## What the exercise asks
Search the records for the word "does". Copy every line where it appears.

## Provided entries

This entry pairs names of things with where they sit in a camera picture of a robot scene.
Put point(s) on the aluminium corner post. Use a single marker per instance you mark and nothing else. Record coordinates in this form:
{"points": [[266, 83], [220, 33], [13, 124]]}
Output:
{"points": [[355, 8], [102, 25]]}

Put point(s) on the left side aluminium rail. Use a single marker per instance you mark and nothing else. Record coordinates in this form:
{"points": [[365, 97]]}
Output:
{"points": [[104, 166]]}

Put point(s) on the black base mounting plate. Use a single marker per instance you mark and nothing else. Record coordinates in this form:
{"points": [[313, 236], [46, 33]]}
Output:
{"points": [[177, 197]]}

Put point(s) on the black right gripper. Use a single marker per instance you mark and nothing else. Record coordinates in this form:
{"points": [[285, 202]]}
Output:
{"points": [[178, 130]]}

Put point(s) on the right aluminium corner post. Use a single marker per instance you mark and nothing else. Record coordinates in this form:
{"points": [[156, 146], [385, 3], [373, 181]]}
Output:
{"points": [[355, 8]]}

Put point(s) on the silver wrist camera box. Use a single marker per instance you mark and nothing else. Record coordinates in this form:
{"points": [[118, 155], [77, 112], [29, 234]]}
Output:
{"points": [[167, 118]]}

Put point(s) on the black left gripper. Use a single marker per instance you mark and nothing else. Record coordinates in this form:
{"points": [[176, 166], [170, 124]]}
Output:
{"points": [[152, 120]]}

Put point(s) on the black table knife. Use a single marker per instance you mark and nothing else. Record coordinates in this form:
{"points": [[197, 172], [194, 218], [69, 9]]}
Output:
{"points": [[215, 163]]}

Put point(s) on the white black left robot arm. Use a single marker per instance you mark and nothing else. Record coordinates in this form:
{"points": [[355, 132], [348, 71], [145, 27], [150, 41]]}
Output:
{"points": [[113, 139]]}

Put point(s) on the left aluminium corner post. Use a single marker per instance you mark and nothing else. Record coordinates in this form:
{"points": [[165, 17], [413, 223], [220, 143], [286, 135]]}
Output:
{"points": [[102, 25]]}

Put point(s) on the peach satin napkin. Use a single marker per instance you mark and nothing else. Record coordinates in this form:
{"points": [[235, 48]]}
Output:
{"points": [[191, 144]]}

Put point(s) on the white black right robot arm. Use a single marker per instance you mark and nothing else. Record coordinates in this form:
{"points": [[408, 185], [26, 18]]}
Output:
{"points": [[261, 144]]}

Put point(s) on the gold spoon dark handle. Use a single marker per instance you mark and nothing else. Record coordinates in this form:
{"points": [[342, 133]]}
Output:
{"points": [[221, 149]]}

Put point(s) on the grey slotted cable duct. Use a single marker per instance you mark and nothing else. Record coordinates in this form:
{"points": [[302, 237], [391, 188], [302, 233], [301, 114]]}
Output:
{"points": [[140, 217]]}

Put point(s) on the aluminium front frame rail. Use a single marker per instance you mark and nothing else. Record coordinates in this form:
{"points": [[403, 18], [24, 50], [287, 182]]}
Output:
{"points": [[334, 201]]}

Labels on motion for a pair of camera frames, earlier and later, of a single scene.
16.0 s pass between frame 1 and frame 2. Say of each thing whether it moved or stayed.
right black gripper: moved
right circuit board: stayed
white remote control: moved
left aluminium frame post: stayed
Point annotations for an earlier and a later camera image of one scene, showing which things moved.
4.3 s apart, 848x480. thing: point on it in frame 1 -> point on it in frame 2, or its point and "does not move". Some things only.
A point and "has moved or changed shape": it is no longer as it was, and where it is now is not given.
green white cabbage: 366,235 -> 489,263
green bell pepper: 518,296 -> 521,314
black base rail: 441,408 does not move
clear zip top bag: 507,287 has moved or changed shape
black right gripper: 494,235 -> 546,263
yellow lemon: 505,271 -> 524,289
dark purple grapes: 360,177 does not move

## Output of the exercise
4.3 s apart, 848x480. thing: point on it in frame 1 -> point on it in frame 2, or its point and "does not move". Some things only.
black base rail: 441,408 does not move
dark purple grapes: 360,177 does not move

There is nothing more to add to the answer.